First published 2 September 2013
Heterogeneous complexification strategies robustly outperform homogeneous strategies for incremental evolution
Adam Stanton, Alastair Channon
The evolution of naturalistic, embodied agents and behaviours has been a long-standing goal of Artificial Life since the initial, impressive work of Karl Sims. Incremental evolution has been used extensively to improve the quality of evolutionary search in many complex, non-linear problem spaces. This work sets out to disambiguate the lexicon around incremental evolution, advocating the term environmental complexification to represent the complexification of the problem domain. We then go on to analyse various complexification strategies in a structured, complexifiable and yet simple environment: a 3D agent-based obstacle task.
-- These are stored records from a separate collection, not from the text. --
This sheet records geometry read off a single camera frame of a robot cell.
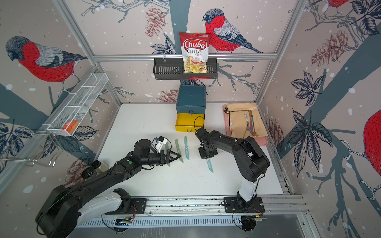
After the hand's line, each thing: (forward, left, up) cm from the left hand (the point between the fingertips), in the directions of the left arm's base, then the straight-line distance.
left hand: (178, 156), depth 75 cm
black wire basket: (+52, +6, +18) cm, 56 cm away
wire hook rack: (0, +52, +20) cm, 56 cm away
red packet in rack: (+6, +48, +19) cm, 52 cm away
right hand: (+7, -16, -16) cm, 24 cm away
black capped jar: (-4, +44, -6) cm, 45 cm away
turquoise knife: (+1, -17, -15) cm, 23 cm away
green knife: (+11, +2, -15) cm, 19 cm away
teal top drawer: (+30, -6, +3) cm, 31 cm away
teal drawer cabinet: (+35, -7, +7) cm, 36 cm away
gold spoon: (+43, -34, -14) cm, 57 cm away
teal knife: (+13, -3, -15) cm, 20 cm away
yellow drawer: (+25, -5, -4) cm, 26 cm away
We divide the strategies conceptually into homogeneous and heterogeneous; homogeneous strategies expose successive generations of the population to a single or tightly clustered range of objective functions while heterogeneous strategies present many, covering the range of complexity. It was found that widely-used homogeneous complexification techniques, for example direct presentation of difficult tasks or linearly-increased difficulty, fail due to either loss-of-gradient or temporally-local over-fitting (analogous to catastrophic forgetting in neural systems). Heterogeneous methods of complexification (including oscillatory strategies) that eliminate these issues are devised and tested. The heterogeneous category outperforms the homogeneous in all metrics, establishing a much more robust approach to the evolution of naturalistic embodied agents.